If the grocery store decides to remove the prices from everything, and require its shoppers to first call its billing department only open until 5pm to receive a set of numbers, then call their third party subscription service only open until 6pm to receive a non-binding estimate, for every item in their grocery list, then wait weeks or months for the grocery store to have its cashiers take time away from checking customers out to petition the third-party subscription service to allow its customers to buy any item deemed to require prior authorization…

You can typically endure hunger for 15 minutes for the time it takes to go to another food store.

On the other hand, if you are bleeding out in the ER, no such luxury exists.

Insurance executives have a fiduciary duty to maximize the profit of the company.

If the company makes a profit off of treating patients, then it has a financial incentive to not approve treatments that would make patients better.

If the company loses money treating patients, then it has a financial incentive to deny treatment as much as possible.

Unless a legal structure is found which scales profit with quality of care, ethical choices will be at odds with the fiduciary duty of the company officers.
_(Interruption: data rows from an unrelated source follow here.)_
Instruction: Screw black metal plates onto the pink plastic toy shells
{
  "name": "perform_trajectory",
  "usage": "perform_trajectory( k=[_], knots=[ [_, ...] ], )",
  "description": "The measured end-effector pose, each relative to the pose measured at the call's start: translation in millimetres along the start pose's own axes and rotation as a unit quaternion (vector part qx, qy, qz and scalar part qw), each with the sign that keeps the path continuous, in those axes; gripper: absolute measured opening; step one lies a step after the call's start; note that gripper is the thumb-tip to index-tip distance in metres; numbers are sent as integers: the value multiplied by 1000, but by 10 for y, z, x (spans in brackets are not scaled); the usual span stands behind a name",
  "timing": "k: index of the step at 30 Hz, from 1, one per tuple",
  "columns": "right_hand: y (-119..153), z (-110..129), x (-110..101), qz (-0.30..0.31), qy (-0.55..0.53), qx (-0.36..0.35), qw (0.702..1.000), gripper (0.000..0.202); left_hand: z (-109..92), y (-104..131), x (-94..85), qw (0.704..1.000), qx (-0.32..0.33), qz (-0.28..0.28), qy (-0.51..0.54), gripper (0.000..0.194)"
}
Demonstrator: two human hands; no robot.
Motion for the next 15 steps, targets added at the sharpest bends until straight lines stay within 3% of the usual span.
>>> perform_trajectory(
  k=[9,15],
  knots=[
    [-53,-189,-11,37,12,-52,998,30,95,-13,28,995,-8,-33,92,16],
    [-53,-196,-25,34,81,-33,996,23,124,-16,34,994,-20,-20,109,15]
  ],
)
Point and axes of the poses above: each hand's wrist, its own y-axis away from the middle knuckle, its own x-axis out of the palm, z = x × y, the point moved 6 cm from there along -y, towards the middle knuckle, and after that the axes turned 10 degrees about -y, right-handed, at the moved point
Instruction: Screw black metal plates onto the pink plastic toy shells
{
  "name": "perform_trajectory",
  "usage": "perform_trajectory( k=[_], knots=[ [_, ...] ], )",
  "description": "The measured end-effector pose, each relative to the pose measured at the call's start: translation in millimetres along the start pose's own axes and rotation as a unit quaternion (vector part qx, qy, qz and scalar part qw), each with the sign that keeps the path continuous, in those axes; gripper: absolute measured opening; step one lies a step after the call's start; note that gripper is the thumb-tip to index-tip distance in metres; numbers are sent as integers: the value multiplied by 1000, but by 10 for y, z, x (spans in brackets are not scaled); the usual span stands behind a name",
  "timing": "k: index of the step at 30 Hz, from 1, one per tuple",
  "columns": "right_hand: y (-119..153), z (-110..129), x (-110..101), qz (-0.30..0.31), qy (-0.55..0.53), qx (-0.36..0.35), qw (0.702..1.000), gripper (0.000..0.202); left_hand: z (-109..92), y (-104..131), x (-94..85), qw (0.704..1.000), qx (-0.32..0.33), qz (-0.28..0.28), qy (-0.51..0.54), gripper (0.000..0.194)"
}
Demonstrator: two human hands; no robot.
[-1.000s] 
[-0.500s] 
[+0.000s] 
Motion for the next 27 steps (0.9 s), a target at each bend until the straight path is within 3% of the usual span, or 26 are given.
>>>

Having an AI say “no” and putting someone on hold is a lot less expensive than paying out for a cure that cost billions to develop.

In the case of government-run healthcare, the government at least sees the consequence of poor health outcomes in decreased productivity, competitiveness, gdp, and/or tax revenue, as well as increased use of social services.

In other words, if the insurance company refuses to treat you, it costs the government money to pay for welfare indefinitely, not the insurance company.

There are lots of perverse incentives at work, and vanishingly few people even try to understand them, I think because most people simply don’t believe it could possibly be as bad as it is. And by the time they learn otherwise, they care more about getting healthy again than overextending themselves trying to solve a massively complex problem.

> Insurance executives have a fiduciary duty to maximize the profit of the company.

Probably not. Many insurance companies are not "for profit" companies(not a 501c3, something else). Certainly some are, but most of the giant ones, State Farm, etc are not. Most are Mutual Insurance companies: https://en.wikipedia.org/wiki/Mutual_insurance which handily includes a list of them.

I.e. they are operated more like Vanguard, the investment firm than they are Fidelity(a private for profit company) or Schwab a public for-profit company.

Also, this fiduciary duty thing is not really true, but people think it's true. They do have a duty to work in their shareholders best interests. Lately that's been taken to mean profit above all else, but that's a recent(last few decades) interpretation.

> If the company makes a profit off of treating patients, then it has a financial incentive to not approve treatments that would make patients better.

It depends on if they share the cost(s) of keeping patients healthy or not. Incentives matter. If they are incentivized to keep people healthy, instead of just treating X disease today, it would be a different conversation.

> In other words, if the insurance company refuses to treat you, it costs the government money to pay for welfare indefinitely, not the insurance company.

> There are lots of perverse incentives at work

Agreed. But mostly it's just excess waste as far as I know. I'm not an expert in healthcare, so I'm at best a armchair quarterback here.

>If the grocery store decides to remove the prices from everything, and require its shoppers to first call its billing department only open until 5pm to receive a set of numbers, then call their third party subscription service only open until 6pm to receive a non-binding estimate, for every item in their grocery list,

Good point (buying food would be a nightmare if it worked like American health care!) but that's a different argument from the one made above in the thread, that a profit motive in a vital good inherently creates perverse effects.